Die Handmassage ist eine Teilmassage, der wichtigsten mechanischen Werkzeuge des Menschen, dessen Hände.

 

Hände werden tagtäglich beansprucht und müssen oft hohen Belastungen standhalten. Handmassagen sind daher eine wahre Wohltat. Da die Hände des Menschen nicht nur als Greifwerkzeuge dienen, sondern hier auch Nervenstränge der Hirnnerven enden, die unter anderem Schultern und Arme versorgen, kann eine Handmassage auch dazu dienen, dass durch Kneten und Lockern der Hände eine Entspannung im Nacken-Schulterbereich erreicht wird. Die Hand hat nämlich ähnlich dem Fuß Reflexzonen, so dass durch eine Handmassage auf den gesamten Organismus positiv eingewirkt werden kann.

 

Eine intensive Handmassage stärkt Hände und Finger und gibt den Händen die Möglichkeit zur Regeneration. Bei alten Menschen kann eine Handmassage die Durchblutung der Hand fördern und diese geschmeidiger und beweglicher machen. Auch pflegt die Handmassage die Haut und lockert die Muskulatur auf. Dies ist besonders wohltuend für diejenigen, welche den ganzen Tag lang mit den Fingern spezielle Bewegungen ausführen, wie zum Beispiel Feinmechaniker.

 

Unsere Hand besteht aus 27 Einzelknochen und 36 Gelenken, somit machen die Hände etwa 1/4 der Anzahl aller Knochen im menschlichen Körper aus. Auf den Handflächen befinden sich Reflexzonen, die durch ihre Stimulation auf andere Körperbereiche und innere Körperfunktionen bzw. Organe wirken sollen.

 

Teamwork mit dem Unterarm

 

Das Geniale an der Hand ist, dass sie ihre Muskelkraftwerke ausgelagert hat – und zwar in den Unterarm.
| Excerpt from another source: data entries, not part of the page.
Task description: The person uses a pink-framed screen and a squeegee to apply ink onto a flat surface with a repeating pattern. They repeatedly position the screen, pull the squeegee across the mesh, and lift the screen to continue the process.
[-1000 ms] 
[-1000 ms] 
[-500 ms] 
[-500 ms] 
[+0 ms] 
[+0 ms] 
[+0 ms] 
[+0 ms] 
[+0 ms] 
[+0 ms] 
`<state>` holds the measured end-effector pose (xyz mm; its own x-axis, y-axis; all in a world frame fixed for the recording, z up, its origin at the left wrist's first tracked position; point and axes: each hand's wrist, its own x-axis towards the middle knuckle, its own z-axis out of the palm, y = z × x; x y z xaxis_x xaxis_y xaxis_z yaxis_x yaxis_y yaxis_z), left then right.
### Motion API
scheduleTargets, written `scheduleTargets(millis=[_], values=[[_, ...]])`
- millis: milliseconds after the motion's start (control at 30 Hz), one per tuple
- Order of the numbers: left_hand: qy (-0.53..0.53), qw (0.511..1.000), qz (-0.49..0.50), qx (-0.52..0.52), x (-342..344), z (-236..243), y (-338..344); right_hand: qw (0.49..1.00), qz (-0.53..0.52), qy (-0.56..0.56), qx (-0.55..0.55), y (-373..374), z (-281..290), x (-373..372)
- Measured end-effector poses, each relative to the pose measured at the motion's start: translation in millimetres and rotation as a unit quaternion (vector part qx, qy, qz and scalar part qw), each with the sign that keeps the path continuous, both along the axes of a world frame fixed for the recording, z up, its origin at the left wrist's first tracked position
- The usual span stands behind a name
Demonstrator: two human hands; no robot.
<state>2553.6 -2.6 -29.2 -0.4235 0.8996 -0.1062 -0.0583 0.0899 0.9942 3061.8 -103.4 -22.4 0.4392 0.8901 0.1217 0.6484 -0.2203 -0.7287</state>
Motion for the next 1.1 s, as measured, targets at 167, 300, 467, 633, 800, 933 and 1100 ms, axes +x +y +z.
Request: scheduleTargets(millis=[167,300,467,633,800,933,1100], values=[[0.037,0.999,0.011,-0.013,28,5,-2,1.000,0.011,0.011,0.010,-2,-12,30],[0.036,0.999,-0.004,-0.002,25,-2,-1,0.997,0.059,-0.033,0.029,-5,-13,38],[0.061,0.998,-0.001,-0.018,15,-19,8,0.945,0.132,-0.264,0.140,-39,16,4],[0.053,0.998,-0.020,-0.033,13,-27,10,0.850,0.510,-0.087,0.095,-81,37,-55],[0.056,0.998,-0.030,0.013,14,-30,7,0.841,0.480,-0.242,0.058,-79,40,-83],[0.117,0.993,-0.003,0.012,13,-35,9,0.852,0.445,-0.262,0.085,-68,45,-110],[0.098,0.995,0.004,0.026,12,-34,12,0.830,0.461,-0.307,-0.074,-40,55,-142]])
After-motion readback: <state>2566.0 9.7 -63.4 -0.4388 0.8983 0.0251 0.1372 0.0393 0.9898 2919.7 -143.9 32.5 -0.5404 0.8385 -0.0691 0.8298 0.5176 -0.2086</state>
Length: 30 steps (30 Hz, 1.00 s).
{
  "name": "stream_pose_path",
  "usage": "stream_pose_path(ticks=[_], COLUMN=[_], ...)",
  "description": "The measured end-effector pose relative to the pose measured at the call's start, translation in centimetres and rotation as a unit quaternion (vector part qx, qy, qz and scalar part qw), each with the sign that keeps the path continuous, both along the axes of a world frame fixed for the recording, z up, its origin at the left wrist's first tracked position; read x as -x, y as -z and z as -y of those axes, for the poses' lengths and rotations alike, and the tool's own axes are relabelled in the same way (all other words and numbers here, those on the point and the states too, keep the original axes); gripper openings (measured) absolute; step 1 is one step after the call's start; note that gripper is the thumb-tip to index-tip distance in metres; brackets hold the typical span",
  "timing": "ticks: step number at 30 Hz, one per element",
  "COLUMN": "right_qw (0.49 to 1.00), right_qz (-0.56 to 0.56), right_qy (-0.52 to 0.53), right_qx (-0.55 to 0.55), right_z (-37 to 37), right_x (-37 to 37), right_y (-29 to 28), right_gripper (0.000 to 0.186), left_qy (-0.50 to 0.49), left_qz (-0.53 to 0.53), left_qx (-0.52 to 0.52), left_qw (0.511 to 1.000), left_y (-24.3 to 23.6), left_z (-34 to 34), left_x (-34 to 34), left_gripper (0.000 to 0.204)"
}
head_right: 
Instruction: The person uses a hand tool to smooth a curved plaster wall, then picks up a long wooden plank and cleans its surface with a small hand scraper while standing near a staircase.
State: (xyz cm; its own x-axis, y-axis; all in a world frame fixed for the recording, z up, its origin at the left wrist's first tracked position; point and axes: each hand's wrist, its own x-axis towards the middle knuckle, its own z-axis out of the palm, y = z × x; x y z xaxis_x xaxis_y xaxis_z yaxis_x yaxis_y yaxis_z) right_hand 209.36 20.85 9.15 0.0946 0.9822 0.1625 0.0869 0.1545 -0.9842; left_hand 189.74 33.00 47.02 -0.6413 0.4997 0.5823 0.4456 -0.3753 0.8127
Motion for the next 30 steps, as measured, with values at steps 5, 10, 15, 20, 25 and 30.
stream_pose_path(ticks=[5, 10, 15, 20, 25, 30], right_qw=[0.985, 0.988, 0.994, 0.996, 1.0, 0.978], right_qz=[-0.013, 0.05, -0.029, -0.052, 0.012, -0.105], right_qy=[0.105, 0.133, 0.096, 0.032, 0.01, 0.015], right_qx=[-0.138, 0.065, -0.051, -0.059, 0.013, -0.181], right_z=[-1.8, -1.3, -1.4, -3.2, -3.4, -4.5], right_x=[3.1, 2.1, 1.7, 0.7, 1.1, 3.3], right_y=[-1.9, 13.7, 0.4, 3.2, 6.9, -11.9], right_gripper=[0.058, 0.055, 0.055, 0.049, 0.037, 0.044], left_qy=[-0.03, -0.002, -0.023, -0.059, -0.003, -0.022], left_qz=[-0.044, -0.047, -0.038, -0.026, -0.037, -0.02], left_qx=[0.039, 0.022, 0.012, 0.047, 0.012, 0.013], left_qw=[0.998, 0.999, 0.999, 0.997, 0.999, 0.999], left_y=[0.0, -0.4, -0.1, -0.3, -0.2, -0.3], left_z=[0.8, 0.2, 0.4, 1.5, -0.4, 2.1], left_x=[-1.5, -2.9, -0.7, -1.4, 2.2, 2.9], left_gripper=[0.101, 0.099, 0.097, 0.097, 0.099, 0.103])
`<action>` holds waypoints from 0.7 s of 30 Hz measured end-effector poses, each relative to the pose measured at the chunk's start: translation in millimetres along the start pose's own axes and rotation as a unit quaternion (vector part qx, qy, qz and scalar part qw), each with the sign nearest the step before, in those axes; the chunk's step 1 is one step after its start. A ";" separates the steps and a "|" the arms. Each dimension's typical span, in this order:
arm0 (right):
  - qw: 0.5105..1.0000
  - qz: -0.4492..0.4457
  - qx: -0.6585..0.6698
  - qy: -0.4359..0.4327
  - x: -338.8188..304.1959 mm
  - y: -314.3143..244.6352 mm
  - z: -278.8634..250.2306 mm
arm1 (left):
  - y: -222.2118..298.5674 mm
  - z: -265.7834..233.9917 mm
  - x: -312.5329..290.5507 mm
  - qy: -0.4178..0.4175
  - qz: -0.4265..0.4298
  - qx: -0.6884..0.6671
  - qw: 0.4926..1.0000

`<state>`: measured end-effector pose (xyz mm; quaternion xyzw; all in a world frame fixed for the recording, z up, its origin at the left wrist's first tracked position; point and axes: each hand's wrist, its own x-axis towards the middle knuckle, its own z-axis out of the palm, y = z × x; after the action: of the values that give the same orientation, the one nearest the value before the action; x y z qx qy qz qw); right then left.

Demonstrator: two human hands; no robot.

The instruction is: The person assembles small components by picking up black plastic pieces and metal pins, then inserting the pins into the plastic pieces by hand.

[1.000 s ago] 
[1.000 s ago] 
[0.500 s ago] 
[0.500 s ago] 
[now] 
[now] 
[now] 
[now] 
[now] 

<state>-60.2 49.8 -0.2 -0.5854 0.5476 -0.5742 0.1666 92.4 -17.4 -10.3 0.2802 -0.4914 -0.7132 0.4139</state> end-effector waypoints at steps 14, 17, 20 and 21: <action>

Wohl gibt es in der Mittelhand und vor allem im Daumenballen kurze Muskeln für die Feinmotorik. Aber die Kraft zum Greifen, Drücken, Drehen, Ziehen, Zupfen, Kneifen usw. kommt aus dem Unterarm, dessen Muskeln zur Hand hin in Sehnen übergehen, die bis in die Fingerspitzen reichen.